I need a belief system

sleep-rest-light-sun-woman

Heather Havrilesky, Like a Prayer:

I don’t believe in God, but I need some kind of a prayer to repeat when things go haywire. I need a prayer because, as a writer with several unruly dependents under my roof, each day is a rollercoaster, a crapshoot, an exercise in uncertainty.

[…]

See how the tiniest events can shift the barometer just enough to stir up a storm? My buoyant mood sinks. The day that felt so full of promise sags, landing in a haze of exhaustion and niggling worries by the time I crawl into bed.

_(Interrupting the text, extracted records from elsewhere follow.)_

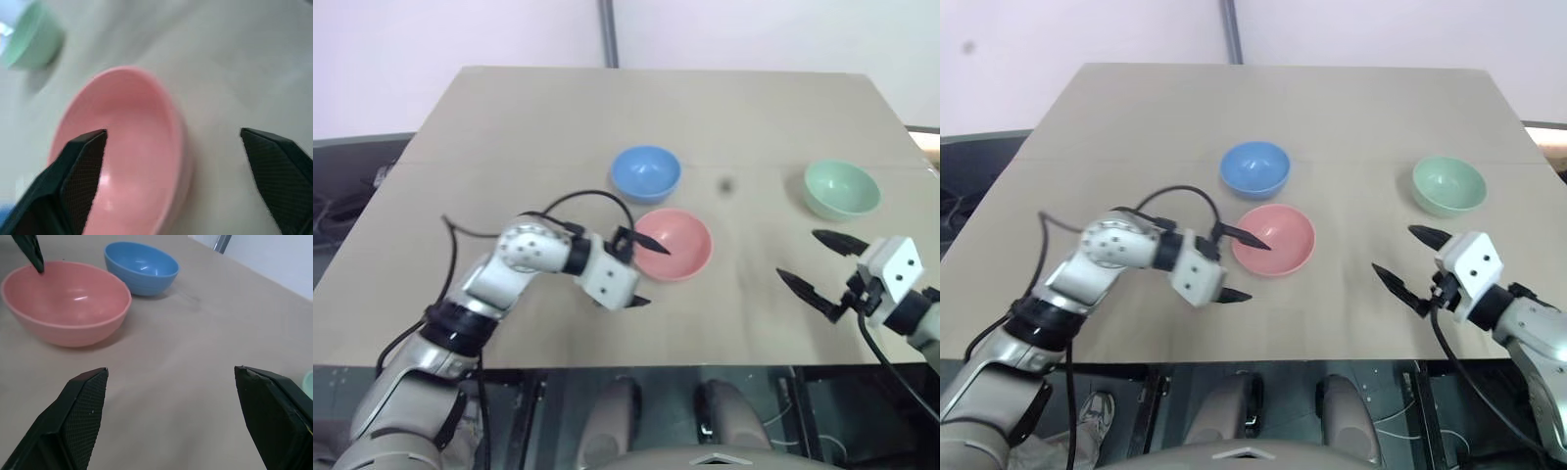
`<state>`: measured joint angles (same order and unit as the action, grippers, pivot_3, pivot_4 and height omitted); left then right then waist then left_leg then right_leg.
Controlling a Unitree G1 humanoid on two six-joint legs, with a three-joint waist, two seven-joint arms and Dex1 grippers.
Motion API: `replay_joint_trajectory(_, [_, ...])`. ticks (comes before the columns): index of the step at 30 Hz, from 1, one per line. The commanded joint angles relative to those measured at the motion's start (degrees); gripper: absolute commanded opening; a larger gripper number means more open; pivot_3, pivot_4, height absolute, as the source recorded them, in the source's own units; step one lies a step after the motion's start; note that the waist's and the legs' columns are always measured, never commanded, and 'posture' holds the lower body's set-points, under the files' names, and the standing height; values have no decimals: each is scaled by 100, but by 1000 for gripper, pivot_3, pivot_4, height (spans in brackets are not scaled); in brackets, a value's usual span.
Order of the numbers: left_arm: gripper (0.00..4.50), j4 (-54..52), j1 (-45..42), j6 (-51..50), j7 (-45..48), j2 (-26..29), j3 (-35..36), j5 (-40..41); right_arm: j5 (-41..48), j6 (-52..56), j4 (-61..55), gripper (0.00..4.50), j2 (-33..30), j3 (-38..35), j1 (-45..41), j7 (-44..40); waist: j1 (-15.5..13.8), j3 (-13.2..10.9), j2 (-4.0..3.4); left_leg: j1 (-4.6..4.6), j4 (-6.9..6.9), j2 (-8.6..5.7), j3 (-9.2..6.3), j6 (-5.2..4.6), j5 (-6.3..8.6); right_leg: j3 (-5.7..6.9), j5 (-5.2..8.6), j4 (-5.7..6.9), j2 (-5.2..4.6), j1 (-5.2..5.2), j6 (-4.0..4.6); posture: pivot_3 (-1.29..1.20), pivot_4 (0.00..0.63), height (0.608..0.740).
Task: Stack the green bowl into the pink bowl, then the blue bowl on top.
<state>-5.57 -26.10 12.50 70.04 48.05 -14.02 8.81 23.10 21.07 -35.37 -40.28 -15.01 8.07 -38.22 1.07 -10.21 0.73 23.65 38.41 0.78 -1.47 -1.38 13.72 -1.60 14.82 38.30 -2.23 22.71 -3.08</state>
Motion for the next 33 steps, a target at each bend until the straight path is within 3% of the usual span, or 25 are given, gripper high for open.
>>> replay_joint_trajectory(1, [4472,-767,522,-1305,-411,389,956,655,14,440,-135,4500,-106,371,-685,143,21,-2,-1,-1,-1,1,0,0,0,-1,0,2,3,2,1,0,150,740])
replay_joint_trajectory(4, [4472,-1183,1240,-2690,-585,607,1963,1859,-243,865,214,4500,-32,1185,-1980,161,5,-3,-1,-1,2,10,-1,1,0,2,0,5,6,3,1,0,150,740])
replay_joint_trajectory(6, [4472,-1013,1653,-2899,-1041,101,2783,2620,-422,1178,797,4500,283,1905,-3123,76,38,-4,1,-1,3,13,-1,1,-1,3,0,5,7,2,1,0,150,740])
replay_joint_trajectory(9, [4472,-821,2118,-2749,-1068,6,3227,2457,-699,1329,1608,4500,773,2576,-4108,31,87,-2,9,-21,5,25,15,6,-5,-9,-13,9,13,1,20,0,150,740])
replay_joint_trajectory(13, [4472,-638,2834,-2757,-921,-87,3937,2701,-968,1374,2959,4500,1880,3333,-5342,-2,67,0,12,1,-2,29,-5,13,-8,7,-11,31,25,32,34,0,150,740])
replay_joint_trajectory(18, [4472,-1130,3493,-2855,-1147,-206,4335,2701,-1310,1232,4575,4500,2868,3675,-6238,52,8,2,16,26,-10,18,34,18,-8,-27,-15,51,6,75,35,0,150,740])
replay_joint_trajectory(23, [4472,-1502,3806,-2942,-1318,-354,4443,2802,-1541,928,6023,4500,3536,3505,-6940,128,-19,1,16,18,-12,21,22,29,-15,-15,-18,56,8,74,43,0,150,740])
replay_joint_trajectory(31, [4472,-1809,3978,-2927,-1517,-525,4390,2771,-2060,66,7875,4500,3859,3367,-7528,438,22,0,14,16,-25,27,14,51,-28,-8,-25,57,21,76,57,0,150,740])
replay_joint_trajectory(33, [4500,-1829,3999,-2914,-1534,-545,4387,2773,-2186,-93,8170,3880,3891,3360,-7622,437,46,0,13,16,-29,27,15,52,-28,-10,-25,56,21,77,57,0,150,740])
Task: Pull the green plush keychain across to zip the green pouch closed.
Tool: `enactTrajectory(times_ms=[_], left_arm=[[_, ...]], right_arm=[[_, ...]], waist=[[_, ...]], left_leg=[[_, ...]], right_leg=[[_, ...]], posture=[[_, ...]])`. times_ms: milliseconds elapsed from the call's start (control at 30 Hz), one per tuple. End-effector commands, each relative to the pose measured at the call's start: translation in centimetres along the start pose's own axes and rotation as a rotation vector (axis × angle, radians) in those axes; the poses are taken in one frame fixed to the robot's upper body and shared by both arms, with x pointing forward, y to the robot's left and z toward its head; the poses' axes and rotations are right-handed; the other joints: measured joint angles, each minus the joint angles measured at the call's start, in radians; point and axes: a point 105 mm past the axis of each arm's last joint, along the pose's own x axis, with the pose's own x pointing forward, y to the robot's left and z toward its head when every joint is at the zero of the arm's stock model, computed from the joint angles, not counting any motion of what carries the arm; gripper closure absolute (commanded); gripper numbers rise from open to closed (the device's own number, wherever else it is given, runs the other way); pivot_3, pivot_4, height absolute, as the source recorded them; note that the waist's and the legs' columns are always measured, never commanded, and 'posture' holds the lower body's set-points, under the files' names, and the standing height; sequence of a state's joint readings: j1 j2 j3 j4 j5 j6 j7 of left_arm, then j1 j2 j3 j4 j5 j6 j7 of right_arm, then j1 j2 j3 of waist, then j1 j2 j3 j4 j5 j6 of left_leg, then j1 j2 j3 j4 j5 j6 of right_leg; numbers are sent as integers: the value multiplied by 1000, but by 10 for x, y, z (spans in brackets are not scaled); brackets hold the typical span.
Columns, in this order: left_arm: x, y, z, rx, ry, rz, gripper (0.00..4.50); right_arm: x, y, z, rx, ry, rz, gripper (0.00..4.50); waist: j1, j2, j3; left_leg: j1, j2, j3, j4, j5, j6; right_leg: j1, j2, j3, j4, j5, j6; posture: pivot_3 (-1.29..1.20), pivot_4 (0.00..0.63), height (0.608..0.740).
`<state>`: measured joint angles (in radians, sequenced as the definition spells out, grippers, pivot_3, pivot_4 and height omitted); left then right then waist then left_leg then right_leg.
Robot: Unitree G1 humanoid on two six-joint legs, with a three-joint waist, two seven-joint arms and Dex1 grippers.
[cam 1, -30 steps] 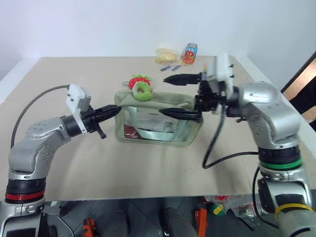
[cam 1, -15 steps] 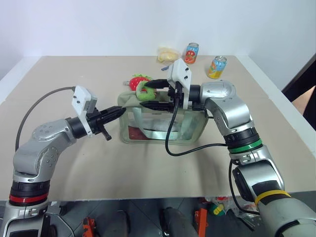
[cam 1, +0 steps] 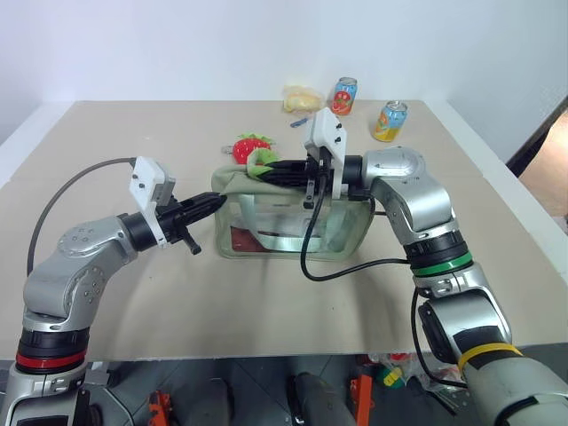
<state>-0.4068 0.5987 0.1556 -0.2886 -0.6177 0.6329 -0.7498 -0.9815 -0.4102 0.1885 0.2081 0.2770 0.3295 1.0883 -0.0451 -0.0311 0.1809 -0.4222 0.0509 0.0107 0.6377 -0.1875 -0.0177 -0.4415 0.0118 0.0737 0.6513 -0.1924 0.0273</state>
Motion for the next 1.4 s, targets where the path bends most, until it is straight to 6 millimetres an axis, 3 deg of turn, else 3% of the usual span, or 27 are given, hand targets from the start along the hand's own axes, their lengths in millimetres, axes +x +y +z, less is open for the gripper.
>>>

I need a belief system. I need a morning ritual. I need to say some bold and glorious words out loud at the start of the day, to remind myself who I am and what I’m doing and what the point of it all is. Unfortunately, I don’t like saying bold and glorious words out loud. So I need a prayer that’s not too prayer-like. I need a belief system that doesn’t require me to suspend my disbelief.

[…]

So instead, I just lay in bed and tried to think of every member of my family and every one of my closest friends. I started with my husband, my kids, my mother, my sisters, my brother, their spouses and kids, my aunts, and my father, who’s been dead for 19 years. Then I listed my close friends. I put them in alphabetical order so they were easier to remember.

The next day, it was much easier to remember everyone, even though it had been hard the first time.

And by the third day, the names felt almost like a prayer.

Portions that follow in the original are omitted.